Poradnik:Jak umrzeć, skacząc przez okno
Zainspirowany losami Magika chcesz także skończyć ze sobą skacząc przez okno? Przytłaczają ciebie problemy finansowe, rodzinnie, wyniki sportowe lub po prostu nagrabiłeś sobie u mafii i chcesz trochę szybciej umrzeć? Czy też po prostu chcesz zaznać przygodę i odpowiedzieć sobie na pytanie, czy ksiądz na kazaniu prawdę mówił o piekle dla samobójców? Jeśli tak to trafiłeś w idealne miejsce! Nasz poradnik powstał z myślą o twoich aspiracjach.
Wymagania
- Oczywiście musisz mieć okno i parapet – możesz skakać z dachu, ale tak robią tylko amatorzy.

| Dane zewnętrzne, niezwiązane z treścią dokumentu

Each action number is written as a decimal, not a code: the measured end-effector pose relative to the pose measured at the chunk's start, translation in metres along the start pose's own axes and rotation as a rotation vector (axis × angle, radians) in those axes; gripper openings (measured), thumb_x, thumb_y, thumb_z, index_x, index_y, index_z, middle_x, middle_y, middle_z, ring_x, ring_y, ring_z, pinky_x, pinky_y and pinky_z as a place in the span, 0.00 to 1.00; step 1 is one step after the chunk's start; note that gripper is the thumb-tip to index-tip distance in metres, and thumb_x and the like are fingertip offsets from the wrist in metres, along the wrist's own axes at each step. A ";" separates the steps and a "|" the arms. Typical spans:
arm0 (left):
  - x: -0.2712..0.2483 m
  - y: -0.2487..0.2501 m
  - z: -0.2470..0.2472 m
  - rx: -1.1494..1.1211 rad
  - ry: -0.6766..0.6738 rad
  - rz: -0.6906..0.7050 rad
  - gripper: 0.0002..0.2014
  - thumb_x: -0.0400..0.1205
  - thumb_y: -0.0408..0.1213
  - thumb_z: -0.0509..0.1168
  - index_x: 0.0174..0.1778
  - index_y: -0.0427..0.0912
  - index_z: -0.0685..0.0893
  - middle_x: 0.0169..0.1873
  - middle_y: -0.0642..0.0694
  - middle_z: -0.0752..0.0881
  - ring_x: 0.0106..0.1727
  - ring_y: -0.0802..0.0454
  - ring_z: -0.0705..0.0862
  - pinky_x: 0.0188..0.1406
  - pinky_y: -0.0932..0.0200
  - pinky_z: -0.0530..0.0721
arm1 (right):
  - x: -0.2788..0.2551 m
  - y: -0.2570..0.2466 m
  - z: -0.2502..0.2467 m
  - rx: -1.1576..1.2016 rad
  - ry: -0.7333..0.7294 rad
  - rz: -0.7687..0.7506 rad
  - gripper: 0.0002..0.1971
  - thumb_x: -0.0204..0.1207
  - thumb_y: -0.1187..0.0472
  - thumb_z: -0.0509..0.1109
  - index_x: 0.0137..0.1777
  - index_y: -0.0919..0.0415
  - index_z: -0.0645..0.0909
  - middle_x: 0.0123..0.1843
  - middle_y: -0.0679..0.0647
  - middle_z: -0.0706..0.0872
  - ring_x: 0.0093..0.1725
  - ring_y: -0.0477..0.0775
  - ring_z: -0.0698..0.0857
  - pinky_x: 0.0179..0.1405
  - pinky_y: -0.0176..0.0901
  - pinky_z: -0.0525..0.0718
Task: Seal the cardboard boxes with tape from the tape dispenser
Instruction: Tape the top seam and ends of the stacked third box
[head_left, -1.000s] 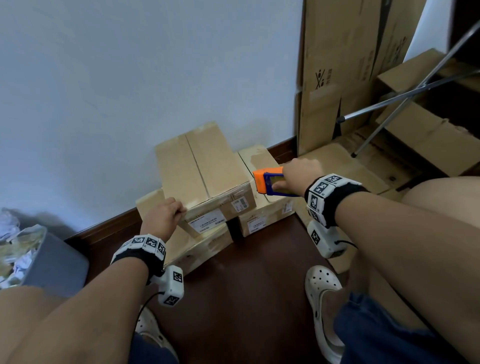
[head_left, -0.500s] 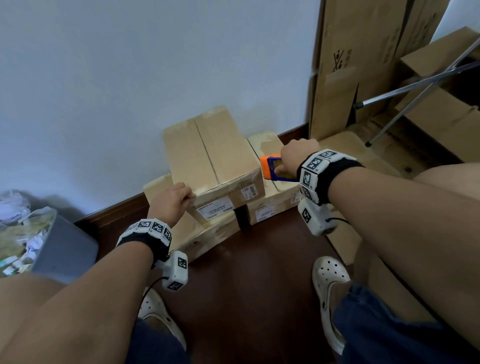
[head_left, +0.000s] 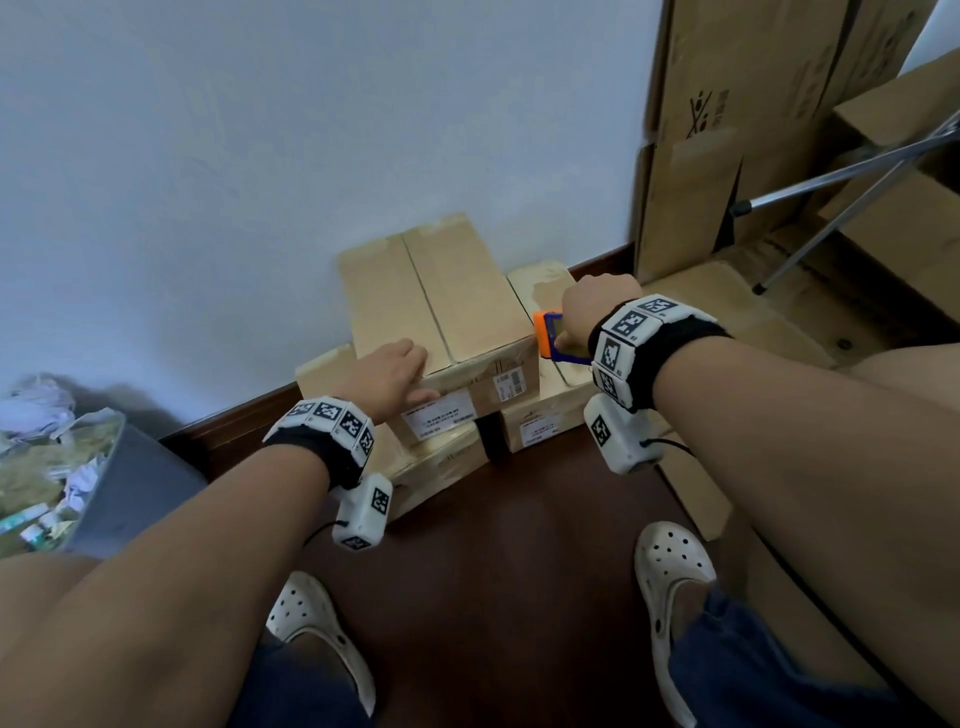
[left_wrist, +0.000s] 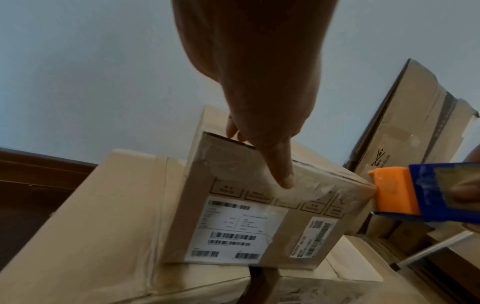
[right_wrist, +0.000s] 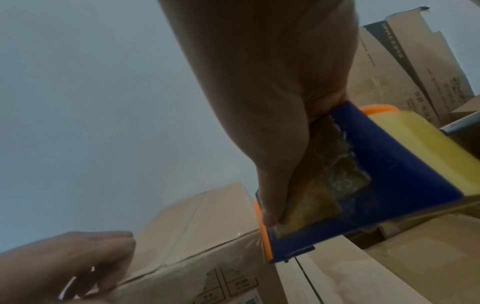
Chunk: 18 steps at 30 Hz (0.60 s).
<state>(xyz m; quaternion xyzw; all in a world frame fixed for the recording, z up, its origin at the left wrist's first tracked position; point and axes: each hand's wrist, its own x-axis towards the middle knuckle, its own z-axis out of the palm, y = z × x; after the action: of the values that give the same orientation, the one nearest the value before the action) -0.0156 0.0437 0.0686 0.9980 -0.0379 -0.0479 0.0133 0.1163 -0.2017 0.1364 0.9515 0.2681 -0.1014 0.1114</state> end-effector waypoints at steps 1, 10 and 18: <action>0.007 0.001 0.000 0.018 -0.041 -0.018 0.18 0.82 0.56 0.62 0.42 0.44 0.70 0.42 0.48 0.73 0.41 0.48 0.75 0.39 0.56 0.71 | 0.000 0.000 -0.002 -0.007 -0.007 0.002 0.15 0.76 0.54 0.68 0.30 0.57 0.72 0.30 0.50 0.76 0.26 0.50 0.74 0.23 0.37 0.67; 0.032 -0.016 0.001 0.034 -0.230 0.033 0.21 0.82 0.59 0.57 0.36 0.44 0.69 0.37 0.47 0.76 0.39 0.47 0.77 0.37 0.56 0.71 | 0.017 -0.012 -0.009 0.063 -0.146 0.125 0.12 0.68 0.51 0.74 0.36 0.60 0.80 0.35 0.57 0.83 0.39 0.63 0.85 0.51 0.65 0.85; 0.061 0.011 -0.002 -0.021 -0.212 -0.172 0.28 0.79 0.66 0.55 0.32 0.42 0.75 0.30 0.46 0.79 0.34 0.48 0.77 0.35 0.55 0.74 | 0.011 -0.006 -0.008 0.082 -0.121 0.096 0.14 0.70 0.52 0.72 0.30 0.59 0.76 0.31 0.53 0.80 0.31 0.56 0.82 0.41 0.47 0.83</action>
<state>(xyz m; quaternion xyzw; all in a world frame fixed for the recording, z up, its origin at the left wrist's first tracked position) 0.0442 0.0283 0.0648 0.9867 0.0471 -0.1547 0.0157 0.1234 -0.1897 0.1399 0.9592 0.2105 -0.1643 0.0932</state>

- Im wyższe piętro tym lepiej.
- Ubierz się w obcisły strój – dresy potrafią znieść i przestawić tor ruchu.
- Bądź trzeźwy przed skokiem – pijani Rosjanie skaczą z 10. piętra na ziemie i przeżywają.
- Bądź łysy – wówczas poprawisz swoją aerodynamikę.
- Mile zalecane jest chorowanie na depresję lub schizofrenię. Ucieczka od służby wojskowej odpada w wyniku zmiany prawa w 2010 roku.
Jakie miejsce
Najlepszym miejscem na skok jest oczywiście stare blokowisko, które pamiętało wizytę Gierka – stare bloki wywołują wymaganie wspomnienia ułatwiające podjęcie odpowiedniego kroku. Rzecz jasna można także skakać z nowych blokowisk – nowe blokowiska mają nowoczesne parapety, które ułatwiają wyślizgnięcie się w stronę chodnika. Wybór chodnika także ma niebagatelne znaczenie. Jeśli jest zarośnięty to ryzykujemy utratę zdrowia poprzez złamanie kręgosłupa. Jeszcze gorsze są takie, które właśnie są budowane – piasek minimalizuje śmierć. Zdecydowanie zalecamy wybór zadbanych chodników.
Podstawowa technika
A więc jesteś już gotowy. Ustawiamy się przy oknie. Najlepiej jest gdy skaczemy w ciemnościach, na przykład o godzinie 6:15. Wówczas najłatwiej obrać technikę, gdyż możemy spodziewać się wszystkiego i ustawimy się idealnie w celu spotkania z tunelem. Zaraz jak skaczemy obracamy się o 120 stopni w ten sposób, by głowa był w dół. Jak usłyszymy pęknięcie, a nasza świadomość przeniesie się do innego miejsca to zaliczyłeś poprawny skok. Niekiedy zdarza się, że nie umieramy od razu. Ale się nie martw! Nawet najlepszym zdarzało się pół godziny umierać. Trening czyni mistrza!
Zaawansowane tricki
Jeśli jesteś wysportowany i szukasz dodatkowych przygód, to wykorzystaj napotkane balkony lub tarasy na samym dole. Wielu ludzi preferuje robienie dodatkowych salt łamiąc przy okazji karki po uderzeniu w balkon. Niektórzy także preferują skoki poprzez celowanie w chodnik, gdy obok wystawiono parasole z stolikami lub różne roślinne altany, które minimalizują ryzyko śmierci. Naszym zdaniem takie zabawy mogą sprawić, że będziesz domagać się dodatkowych wrażeń i popadniesz w uzależnienie od hazardu.
Warta muzyczna
W dobie postępującej techniki wielu ludzi decyduje się na skoki słuchając odpowiedniej muzyki w swoich telefonach. My polecamy:
- dla młodzieży i fanów rapsów – dowolne utwory Kaliberu 44 i/lub Paktofoniki;
- dla fanów stacji radiowych – „Bohemę” Wilków (z słowami Lecę, bo chcę Lecę, bo życie jest złe);
- dla fanów rocka – „Jump” zespołu Van Halen.
Nie zalecamy skakania słuchając „Sztuki latania” Lady Pank. Ten utwór preferuje podjęcie skoku z dachu, a nie z okna. A jak wiemy, skok z dachu to domena amatorów, którzy dopiero zaczynają przygodę. My w naszym poradniku stawiamy na profesjonalizm!
I co dalej?
Jeśli zobaczyłeś świętego Piotra dającego ci kopa w tyłek w stronę piekła za samowolne odebranie sobie życia, to ukończyłeś kurs z sukcesem. Jeśli nie to prześledź poprzednie punkty i spróbuj ponownie. Praktyka czyni mistrza!